What is required:
Whenever a line in the data contains "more", show that line.

Records supplied:
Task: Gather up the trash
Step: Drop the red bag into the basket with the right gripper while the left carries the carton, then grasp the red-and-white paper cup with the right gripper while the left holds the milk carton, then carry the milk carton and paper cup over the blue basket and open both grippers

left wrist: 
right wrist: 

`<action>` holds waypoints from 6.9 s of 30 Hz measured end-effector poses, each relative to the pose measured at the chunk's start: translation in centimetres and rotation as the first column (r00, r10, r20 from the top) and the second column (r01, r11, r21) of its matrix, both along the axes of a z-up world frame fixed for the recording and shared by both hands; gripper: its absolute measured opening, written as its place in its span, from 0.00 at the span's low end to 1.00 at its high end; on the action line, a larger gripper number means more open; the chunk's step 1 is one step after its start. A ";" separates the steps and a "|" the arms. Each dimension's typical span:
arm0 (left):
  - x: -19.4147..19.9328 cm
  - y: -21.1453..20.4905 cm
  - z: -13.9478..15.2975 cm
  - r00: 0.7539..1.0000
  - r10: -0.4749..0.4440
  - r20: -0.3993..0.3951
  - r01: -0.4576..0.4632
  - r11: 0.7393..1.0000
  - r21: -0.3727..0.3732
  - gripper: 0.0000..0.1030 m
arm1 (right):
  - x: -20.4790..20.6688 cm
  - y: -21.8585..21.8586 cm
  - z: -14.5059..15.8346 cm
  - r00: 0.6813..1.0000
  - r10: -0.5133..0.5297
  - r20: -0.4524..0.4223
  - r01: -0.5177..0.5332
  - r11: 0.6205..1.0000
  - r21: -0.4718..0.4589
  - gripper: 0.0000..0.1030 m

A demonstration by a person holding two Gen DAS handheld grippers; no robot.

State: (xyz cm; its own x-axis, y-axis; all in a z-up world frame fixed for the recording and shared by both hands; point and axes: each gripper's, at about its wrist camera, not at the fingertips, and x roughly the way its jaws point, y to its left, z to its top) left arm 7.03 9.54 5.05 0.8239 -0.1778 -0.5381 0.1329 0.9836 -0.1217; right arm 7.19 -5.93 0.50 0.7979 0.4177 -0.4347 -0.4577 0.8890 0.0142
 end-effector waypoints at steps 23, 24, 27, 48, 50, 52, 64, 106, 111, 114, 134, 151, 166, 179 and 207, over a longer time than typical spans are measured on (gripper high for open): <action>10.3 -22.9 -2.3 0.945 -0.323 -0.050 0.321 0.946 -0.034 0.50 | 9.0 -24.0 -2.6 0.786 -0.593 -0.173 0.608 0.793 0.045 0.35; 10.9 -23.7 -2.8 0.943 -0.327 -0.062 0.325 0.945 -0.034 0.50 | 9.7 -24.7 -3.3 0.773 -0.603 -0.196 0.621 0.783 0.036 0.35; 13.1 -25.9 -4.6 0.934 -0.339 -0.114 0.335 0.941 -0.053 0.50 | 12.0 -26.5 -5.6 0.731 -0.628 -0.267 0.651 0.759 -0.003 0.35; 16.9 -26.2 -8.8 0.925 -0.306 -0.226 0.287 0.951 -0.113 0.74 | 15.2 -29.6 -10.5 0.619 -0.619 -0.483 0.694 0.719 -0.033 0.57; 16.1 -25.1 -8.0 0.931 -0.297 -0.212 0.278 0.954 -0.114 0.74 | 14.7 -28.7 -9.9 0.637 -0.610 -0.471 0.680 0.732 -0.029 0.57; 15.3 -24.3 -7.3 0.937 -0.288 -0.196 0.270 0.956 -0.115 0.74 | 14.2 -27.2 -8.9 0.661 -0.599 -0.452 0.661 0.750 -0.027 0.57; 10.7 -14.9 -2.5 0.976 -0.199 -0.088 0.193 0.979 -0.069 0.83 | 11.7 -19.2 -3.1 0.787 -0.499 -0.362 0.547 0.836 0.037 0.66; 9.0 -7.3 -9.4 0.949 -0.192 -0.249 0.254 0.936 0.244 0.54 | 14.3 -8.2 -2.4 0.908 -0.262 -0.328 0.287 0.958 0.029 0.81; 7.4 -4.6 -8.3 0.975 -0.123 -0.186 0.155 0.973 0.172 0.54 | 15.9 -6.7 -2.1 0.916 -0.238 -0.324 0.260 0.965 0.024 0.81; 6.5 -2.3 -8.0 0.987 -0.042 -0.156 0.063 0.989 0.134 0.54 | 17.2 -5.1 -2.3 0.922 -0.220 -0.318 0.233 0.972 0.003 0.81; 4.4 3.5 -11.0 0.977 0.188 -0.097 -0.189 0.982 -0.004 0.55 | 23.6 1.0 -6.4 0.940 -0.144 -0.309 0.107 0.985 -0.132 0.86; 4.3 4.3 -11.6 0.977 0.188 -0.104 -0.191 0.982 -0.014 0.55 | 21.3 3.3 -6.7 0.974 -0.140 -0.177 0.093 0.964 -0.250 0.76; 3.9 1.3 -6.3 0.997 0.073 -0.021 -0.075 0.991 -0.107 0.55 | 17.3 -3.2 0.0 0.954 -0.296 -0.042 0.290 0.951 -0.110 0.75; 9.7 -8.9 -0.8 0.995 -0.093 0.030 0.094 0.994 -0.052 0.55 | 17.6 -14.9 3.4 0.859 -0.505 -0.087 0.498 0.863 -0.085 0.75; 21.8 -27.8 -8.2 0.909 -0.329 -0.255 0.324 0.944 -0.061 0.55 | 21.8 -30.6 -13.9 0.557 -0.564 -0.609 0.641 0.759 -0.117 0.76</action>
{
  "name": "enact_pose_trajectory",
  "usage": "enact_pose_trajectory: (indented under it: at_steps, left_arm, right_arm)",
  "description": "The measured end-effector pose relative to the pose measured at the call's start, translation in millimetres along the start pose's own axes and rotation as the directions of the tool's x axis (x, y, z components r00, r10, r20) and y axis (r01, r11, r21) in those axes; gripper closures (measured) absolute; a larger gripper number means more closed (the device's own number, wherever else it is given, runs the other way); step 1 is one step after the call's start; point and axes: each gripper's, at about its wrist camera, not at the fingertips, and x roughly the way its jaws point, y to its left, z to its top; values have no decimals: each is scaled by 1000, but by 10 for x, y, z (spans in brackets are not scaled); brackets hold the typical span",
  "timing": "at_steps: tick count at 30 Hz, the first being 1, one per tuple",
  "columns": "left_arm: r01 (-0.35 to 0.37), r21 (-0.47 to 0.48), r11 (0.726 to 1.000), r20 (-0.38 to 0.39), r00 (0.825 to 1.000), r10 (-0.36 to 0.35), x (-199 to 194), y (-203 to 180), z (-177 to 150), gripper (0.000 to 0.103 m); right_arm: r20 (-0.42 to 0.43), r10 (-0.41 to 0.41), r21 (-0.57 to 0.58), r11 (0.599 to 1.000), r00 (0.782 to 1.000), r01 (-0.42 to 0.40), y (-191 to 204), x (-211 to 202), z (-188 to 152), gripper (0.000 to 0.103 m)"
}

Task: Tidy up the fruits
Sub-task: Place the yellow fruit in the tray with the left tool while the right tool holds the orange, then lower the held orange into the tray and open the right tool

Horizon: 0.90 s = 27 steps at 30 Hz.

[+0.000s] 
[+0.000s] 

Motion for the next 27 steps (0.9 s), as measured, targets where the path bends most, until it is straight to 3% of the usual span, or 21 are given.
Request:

Answer below:
`<action>` holds waypoints from 6.9 s of 30 Hz measured end-effector poses, each relative to the pose measured at the chunk's start: translation in centimetres and rotation as the first column (r00, r10, r20 from the top) and the second column (r01, r11, r21) of its matrix, both along the axes of a z-up world frame fixed for the recording and shared by both hands; gripper: its absolute measured opening, written as its place in its span, from 0.00 at the span's low end to 1.00 at its high end; on the action line, a larger gripper number means more open; the chunk's step 1 is one step after its start. A ";" separates the steps and a "|" the arms. Each dimension's typical span:
  "description": "The measured end-effector pose relative to the pose measured at the call's start, translation in millimetres along the start pose's own axes and rotation as the directions of the tool's x axis (x, y, z components r00, r10, r20) and y axis (r01, r11, r21) in those axes; gripper closures (measured) absolute; a larger gripper number means more closed (the device's own number, wherever else it is given, runs the other way); step 1 is one step after the call's start; point and axes: each gripper's, at about its wrist camera, not at the fingertips, and x roughly the way its jaws point, y to its left, z to its top; values have no decimals: each is scaled by 1000, but by 10 for x, y, z (spans in brackets are not scaled); brackets hold the typical span",

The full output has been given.